Les CPAS relèvent en effet que l’entretien d’une chaudière représente un certain coût, parfois difficile à assumer pour les ménages en risque de précarité énergétique. Une aide financière peut être apportée afin d’aider les ménages dans cette dépense ; un accompagnement technique peut également être fourni.

[1] Pour rappel, la Plateforme belge de lutte contre la précarité énergétique est gérée par la Fondation Roi Baudouin. Cette Plateforme rassemble les différents acteurs concernés autour des problématiques liées à l’énergie : fournisseurs et distributeurs d’énergie, régulateurs, associations de lutte contre la pauvreté, fédérations des CPAS, représentants des consommateurs.trices, ombudsman, académiques. Le Centre d’Appui SocialEnergie participe activement aux travaux de la Plateforme, tant sur la précarité énergétique que sur la précarité hydrique.

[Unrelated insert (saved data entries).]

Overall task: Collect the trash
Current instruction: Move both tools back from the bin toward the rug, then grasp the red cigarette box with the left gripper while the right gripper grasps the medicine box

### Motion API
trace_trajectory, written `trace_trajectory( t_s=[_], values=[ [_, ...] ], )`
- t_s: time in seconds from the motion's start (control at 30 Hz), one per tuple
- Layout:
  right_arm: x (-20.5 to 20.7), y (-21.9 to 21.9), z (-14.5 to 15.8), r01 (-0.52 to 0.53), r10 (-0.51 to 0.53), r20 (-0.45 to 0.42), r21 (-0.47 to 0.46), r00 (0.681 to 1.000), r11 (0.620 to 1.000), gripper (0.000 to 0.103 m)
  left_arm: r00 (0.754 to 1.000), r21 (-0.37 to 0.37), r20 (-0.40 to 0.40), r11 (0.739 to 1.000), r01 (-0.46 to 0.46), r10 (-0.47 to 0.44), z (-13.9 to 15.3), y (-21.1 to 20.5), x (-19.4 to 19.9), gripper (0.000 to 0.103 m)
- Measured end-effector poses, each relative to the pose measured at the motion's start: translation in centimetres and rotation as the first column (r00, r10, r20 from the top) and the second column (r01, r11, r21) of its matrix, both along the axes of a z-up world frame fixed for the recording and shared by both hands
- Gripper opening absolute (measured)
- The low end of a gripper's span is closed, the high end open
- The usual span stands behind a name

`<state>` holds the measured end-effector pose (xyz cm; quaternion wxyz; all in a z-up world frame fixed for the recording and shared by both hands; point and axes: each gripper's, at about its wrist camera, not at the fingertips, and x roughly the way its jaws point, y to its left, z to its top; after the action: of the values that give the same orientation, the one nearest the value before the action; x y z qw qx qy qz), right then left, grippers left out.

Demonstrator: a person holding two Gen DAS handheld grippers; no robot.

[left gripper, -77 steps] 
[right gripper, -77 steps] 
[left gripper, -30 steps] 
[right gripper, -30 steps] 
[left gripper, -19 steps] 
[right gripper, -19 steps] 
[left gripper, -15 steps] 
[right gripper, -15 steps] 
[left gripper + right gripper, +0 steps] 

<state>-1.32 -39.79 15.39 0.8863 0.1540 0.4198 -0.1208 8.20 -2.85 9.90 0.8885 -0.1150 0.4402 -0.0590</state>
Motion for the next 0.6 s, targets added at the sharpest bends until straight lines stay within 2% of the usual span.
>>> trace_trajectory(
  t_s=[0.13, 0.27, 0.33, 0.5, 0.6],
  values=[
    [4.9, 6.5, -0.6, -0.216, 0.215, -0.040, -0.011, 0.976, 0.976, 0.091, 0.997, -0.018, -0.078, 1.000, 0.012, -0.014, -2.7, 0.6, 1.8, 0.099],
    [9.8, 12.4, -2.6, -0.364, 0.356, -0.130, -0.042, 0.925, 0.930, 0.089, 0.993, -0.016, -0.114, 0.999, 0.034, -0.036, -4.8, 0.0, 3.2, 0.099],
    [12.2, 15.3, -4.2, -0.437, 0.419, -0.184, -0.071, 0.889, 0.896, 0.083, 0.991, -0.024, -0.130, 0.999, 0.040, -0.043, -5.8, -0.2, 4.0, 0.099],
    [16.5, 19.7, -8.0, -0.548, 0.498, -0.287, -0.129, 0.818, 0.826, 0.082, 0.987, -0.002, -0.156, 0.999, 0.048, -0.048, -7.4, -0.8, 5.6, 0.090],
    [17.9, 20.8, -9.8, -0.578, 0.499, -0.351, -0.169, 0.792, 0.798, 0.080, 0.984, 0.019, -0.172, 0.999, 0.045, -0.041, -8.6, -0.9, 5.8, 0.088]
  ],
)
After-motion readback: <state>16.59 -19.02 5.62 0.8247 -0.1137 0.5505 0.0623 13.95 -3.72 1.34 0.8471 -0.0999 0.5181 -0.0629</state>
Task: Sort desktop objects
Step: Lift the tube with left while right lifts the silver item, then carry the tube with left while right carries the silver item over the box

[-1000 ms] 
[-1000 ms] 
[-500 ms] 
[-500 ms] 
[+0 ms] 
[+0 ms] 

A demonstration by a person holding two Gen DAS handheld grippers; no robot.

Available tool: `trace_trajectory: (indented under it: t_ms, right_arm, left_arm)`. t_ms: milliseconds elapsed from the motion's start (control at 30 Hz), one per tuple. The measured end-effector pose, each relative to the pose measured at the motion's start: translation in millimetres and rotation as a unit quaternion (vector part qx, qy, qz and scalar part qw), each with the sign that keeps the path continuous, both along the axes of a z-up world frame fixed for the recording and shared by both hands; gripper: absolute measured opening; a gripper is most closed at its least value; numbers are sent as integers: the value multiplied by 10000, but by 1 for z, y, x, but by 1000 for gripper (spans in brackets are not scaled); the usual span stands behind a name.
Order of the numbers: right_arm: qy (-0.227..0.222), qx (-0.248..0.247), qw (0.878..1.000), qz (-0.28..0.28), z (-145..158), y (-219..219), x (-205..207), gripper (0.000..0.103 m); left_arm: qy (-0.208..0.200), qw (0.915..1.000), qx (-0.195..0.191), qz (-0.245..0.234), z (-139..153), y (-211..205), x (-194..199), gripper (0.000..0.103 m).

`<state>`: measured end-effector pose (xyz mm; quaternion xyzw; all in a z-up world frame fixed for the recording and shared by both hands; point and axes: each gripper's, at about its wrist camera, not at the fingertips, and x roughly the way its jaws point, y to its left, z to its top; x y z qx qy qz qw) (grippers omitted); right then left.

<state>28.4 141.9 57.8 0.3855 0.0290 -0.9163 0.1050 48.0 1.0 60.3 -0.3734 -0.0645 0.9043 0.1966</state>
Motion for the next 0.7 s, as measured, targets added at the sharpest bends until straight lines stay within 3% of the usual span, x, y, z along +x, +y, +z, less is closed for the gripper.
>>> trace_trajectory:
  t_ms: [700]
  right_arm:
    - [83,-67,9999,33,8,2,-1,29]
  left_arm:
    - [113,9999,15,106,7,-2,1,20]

[2] Ce dernier fera l’objet d’un article distinct.

[3] Pour consulter l’étude, cliquez sur : https://media.kbs-frb.be/fr/media/10493/2023_Revalorisation%20Fonds%20Gaz%20Electricit%C3%A9%20DEF

[4] Pour consulter l’étude, cliquez sur : https://media.kbs-frb.be/fr/media/10525/PUB_3902_ProjetsGazElect_2023_FR_DEF

[5] La Plateforme souligne que de plus en plus de personnes ont des difficultés ou sont dans l’impossibilité de payer leur facture d’énergie suite à la crise énergétique. C’est aussi le cas de la classe moyenne. Avant la crise déjà, une proportion importante de ménages issus de la classe moyenne étaient touchée par la problématique. C’est ce que met en évidence le dernier Baromètre de la précarité énergétique publié par la Fondation Roi Baudouin, dont les données portent sur 2021. Plus d’un tiers (36,6 %) des ménages de la classe moyenne ‘basse’ (dont les revenus équivalents se situent entre 15.510 € et 20.683 €) et 8,2 % des ménages de la classe moyenne ‘centrale’ (dont les revenus équivalents se situent entre 20.683 € et 31.025 €) vivaient, en 2021, en situation de précarité énergétique. Globalement, 13% des ménages de la classe moyenne sont en précarité énergétique. Avec la crise de l’énergie au zénith en 2022, nul doute que la situation s’est aujourd’hui encore considérablement aggravée.

[6] L’idée clé est que la prévention de la précarité énergétique peut s’opérer en améliorant l’efficacité énergétique des appareils utilisés au sein du foyer. Cependant les appareils électroménagers économes en énergie sont bien souvent plus chers que des appareils moins économes, renforçant le cercle vicieux de la précarité énergétique. Une aide financière partielle ou totale lors de l’achat d’un appareil électroménager permet aux ménages en situation de vulnérabilité : de remplacer leurs vieux appareils qui ont une consommation en énergie plus élevée et donc de réduire leur facture d’énergie par après, ou de permettre l’acquisition d’un produit essentiel pour le ménage afin d’augmenter leur qualité de vie.

[7] Le « kit énergie » est un pack distribué par les CPAS lors d’une activité, ou sur demande. Il est composé d’une panoplie d’équipements pouvant aider les ménages à réduire leur consommation d’énergie et par conséquent, faire des économies comme par exemple, un thermomètre, un boudin de bas de porte, un plaid, des ampoules économiques/LED, un pommeau de douche économique, … En plus des équipements matériels, ces kits sont complétés avec des dépliants sensibilisant les ménages à réduire leur consommation d’énergie.